MySQL migration: 4.x to 5.0
From genomewiki
Jump to navigationJump to search
During the late summer of 2009, we are migrating the UCSC Genome Browser MySQL server from v4.x to v5.0. This page will be used to discuss and track that migration. Note that the process for eventual migration to 5.1 will be similar. In both cases, it is necessary to convert from the public site backwards toward the development site, because newly created tables cannot be pushed onto a system running an earlier version.
The Process:
- Turn off GenBank updates on the RR, hgwbeta, and hgwdev machines [Mark]
- Load all databases from hgdownload dumps to mysqlrr, which will load as MySQL v5.0 [Hiram]
- Touch tables to restore update times. [Hiram]
- Sync mysqlrr to mysqlbeta, which is also running MySQL 5.0 [Erich]
- Verify that the conversion worked and the new tables match the old tables (compare to hgsqlrr) [Hiram]
At this point there is a moratorium on push requests and on CGI releases
- Point one RR machine that's not in the pool (hgw2) to look at mysqlrr [admins]
- Test hgw2 using mysqlrr [qa]
- Convert "extra" tables from hgsqlbeta (4.x to 5.0) and place on mysqlbeta (e.g. qapushq, random not-already-pushed tables) [admins]

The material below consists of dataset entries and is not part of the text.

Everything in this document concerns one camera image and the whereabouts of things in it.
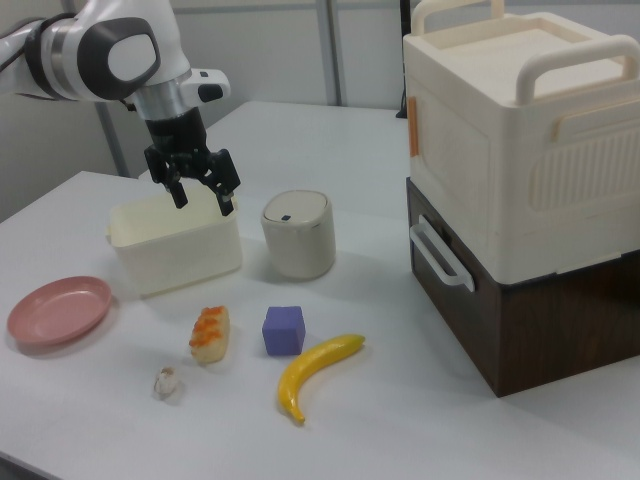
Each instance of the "pink plastic plate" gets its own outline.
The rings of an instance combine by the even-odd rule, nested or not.
[[[90,330],[110,304],[111,289],[99,278],[63,278],[20,300],[9,314],[7,329],[20,343],[54,345]]]

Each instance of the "yellow banana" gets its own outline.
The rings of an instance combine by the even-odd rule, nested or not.
[[[341,335],[327,340],[300,354],[285,369],[278,384],[278,400],[298,423],[304,423],[304,415],[298,408],[298,390],[318,370],[353,355],[364,343],[362,335]]]

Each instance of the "white plastic bin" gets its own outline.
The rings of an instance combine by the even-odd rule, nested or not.
[[[640,248],[640,45],[552,14],[404,39],[411,180],[513,284]]]
[[[168,193],[111,210],[107,239],[141,295],[222,275],[242,263],[236,212],[223,217],[205,186],[185,191],[189,203],[180,210]]]

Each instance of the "drawer handle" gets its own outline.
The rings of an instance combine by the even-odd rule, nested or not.
[[[447,261],[456,275],[449,275],[444,271],[442,266],[438,263],[435,257],[431,254],[427,246],[420,238],[419,234],[424,234],[431,244],[438,250],[438,253]],[[464,285],[470,292],[475,291],[475,284],[469,271],[460,263],[458,257],[451,251],[449,247],[442,241],[438,232],[436,232],[426,218],[420,216],[419,223],[409,229],[409,237],[411,241],[420,251],[424,259],[429,263],[433,271],[438,275],[438,278],[445,285],[456,286]]]

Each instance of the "purple block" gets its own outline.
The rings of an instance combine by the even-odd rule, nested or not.
[[[305,333],[302,308],[269,307],[267,310],[262,336],[269,355],[300,355]]]

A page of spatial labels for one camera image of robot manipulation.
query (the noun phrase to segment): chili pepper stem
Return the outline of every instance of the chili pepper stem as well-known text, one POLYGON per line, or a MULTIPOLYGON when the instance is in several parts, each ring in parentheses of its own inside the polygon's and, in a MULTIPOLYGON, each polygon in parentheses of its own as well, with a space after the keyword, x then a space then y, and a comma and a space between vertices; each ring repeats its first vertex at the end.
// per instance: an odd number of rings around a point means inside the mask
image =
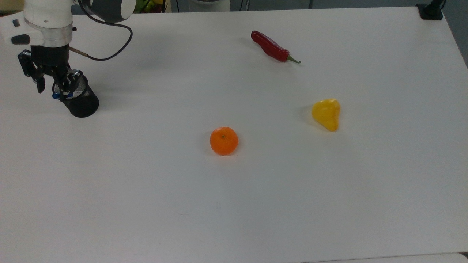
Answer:
POLYGON ((287 60, 290 60, 290 61, 292 61, 292 62, 294 62, 294 63, 300 64, 300 61, 297 61, 297 60, 293 59, 293 58, 292 58, 291 56, 289 56, 289 55, 288 55, 287 60))

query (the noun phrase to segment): orange fruit
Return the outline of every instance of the orange fruit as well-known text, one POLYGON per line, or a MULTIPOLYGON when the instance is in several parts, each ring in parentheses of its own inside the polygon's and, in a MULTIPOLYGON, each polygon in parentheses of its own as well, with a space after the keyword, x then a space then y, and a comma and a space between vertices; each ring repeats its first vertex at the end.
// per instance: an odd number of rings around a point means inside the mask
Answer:
POLYGON ((239 138, 237 138, 237 134, 229 127, 220 127, 211 133, 211 149, 219 155, 231 154, 238 144, 239 138))

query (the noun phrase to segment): white tabletop
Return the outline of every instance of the white tabletop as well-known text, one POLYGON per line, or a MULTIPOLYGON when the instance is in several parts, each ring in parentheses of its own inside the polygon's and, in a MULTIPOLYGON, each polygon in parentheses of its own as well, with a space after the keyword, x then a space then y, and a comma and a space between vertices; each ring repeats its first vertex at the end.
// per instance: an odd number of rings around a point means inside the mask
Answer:
MULTIPOLYGON (((133 15, 73 117, 0 44, 0 261, 291 263, 468 250, 468 71, 415 7, 133 15), (258 30, 302 64, 268 57, 258 30), (342 105, 337 132, 310 116, 342 105), (230 126, 231 156, 209 147, 230 126)), ((74 18, 71 46, 124 29, 74 18)))

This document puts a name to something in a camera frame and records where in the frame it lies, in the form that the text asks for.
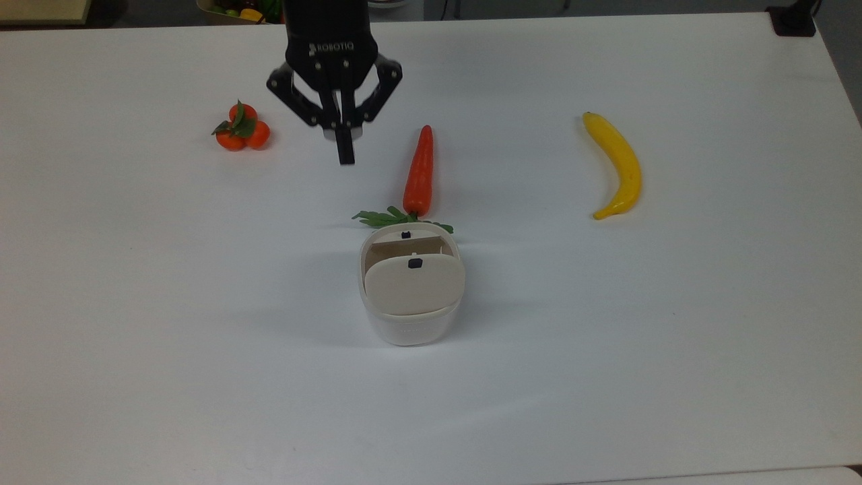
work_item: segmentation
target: floor
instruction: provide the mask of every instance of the floor
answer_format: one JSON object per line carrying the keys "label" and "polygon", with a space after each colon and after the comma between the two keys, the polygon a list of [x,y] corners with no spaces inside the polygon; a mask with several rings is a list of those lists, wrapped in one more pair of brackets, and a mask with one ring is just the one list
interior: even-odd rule
{"label": "floor", "polygon": [[[454,18],[457,2],[425,0],[424,19],[457,22]],[[460,17],[469,20],[762,12],[768,5],[788,5],[791,0],[572,0],[566,10],[563,3],[564,0],[461,0]],[[862,120],[862,2],[824,0],[816,20],[856,116]],[[94,28],[205,25],[195,0],[92,0],[87,23]]]}

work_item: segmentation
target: carrot
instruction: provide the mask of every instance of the carrot
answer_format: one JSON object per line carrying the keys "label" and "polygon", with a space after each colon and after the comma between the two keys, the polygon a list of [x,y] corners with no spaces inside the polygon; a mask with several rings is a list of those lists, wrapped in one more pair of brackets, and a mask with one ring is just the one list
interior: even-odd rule
{"label": "carrot", "polygon": [[425,125],[419,134],[416,153],[410,164],[407,186],[404,187],[404,211],[422,217],[431,207],[431,181],[434,174],[434,134]]}

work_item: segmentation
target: white table
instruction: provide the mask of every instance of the white table
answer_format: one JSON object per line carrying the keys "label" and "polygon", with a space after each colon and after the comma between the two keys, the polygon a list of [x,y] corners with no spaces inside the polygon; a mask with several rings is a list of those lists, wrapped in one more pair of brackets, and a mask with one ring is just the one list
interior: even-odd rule
{"label": "white table", "polygon": [[[765,14],[376,24],[356,167],[279,26],[0,33],[0,482],[525,484],[862,462],[862,131]],[[239,97],[276,131],[228,153]],[[787,104],[796,99],[797,104]],[[579,126],[638,152],[642,200]],[[435,128],[460,320],[383,343],[368,229]]]}

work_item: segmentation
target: yellow banana
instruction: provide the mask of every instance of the yellow banana
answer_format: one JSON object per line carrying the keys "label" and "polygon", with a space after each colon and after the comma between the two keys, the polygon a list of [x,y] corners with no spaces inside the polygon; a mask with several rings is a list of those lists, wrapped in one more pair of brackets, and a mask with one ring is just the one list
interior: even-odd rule
{"label": "yellow banana", "polygon": [[614,125],[603,117],[587,111],[584,113],[584,126],[587,128],[587,133],[613,162],[616,173],[620,177],[620,186],[616,189],[616,194],[605,208],[593,214],[593,218],[602,220],[607,216],[628,212],[640,196],[638,157]]}

- Point hgwbeta to mysqlbeta [admins]
- Test hgwbeta using mysqlbeta [qa]
- Move mysqlrr to the Communications Bldg! [admins]
- Point 4 RR machines to hgsqlrr and 4 RR machines to mysqlrr (to test the speed/impact) [admins]
- Point the other 4 RR machines to mysqlrr) [admins]
- Convert hgwdev to MySQL 5.0 [admins]
- Drop any tables not needed from dev (including encode). [all, including grads]
- Copy tables on hgwdev to new location as backup (hive) and configure a MySQL 4.0 server to see it. [admins]
- Turn off encode pipeline and notify consortium [galt, tim]
- Dump innodb encpipeline_* db [galt]
- Dump 10Kgenomes innodb database [markd or admins]
- Convert dev to read-only and re-rsync to get stable backup copy. [admins]
- Erase db on dev and install MySQL 5.0. [admins]
- Back-push MySQL dbs from mysqlbeta (hg18 first) [hiram, admins]
- Dump-and-load and touch hg18.wgEncode* tables from dev backup to new dev even while backpush of non-hg18 tables continues. [qa]
- Restore innodb encpipeline_* db and turn on encode pipeline. [galt, tim]
- Import 10Kgenomes indodb database [markd or admins]
- Convert and touch any tables in pushQ sections A and B from backup (4.x) to MySQL 5.0 and move to hgwdev. [QA, hiram]
- Convert (dump-and-load. + touch, if needed) any tables needed from hgwdev backup to MySQL 5.0 [all, inc grads]
- This step can be done in parallel with some of above (already in progress).
- Test hgwdev. [qa]
Plan B for dev conversion
The convert server hiram was using was too small to handle all of it, so we are converting in place:
- Take dev MySQL offline.
- Start MySQl 5.0 (tables remain in place). [erich]
- Move copy of 5.0 beta/RR tables into place to replace 4.0 tables on dev.
- Convert-in-place hgcentraltest.
- Convert tables: get dates first by running, e.g, (script is in /cluster/bin/scripts if that is not in your path):
makeTouchCommands.csh hgwdev hg18 netMm9
- Convert-in-place and touch hg18.wgEncode* tables.
- Convert-in-place all tables. [galt]
- Special handling for tables with unique keys (mostly genbank - but not those in dbs already on RR) [galt]
- Add one second to file timestamps to be sure rsync of mirrors will see as new files. [hiram] YOU ARE HERE <----
At this point, we can resume push requests and CGI releases
- Turn on GenBank updates on the RR, hgwbeta, hgwdev [Mark]
- Dump-and-load hgcentral* everywhere
- preliminary plan:
- pick a time on a sunday night (labor-day weekend?)
- announce down time and simply pull the plug?
- warn users that things will be weird for an hour or two?)
- dump-and-load (userDb and sessionDb are big!) to mysql 5.0 to new table name
- rename userDb5 to userDb -- only seconds of down time, but users will lose changes they did since the dump.
- hiram is testing how long the dump-and-load might take.
- apologize to any users who lost the their state during the hour (more?) it was down.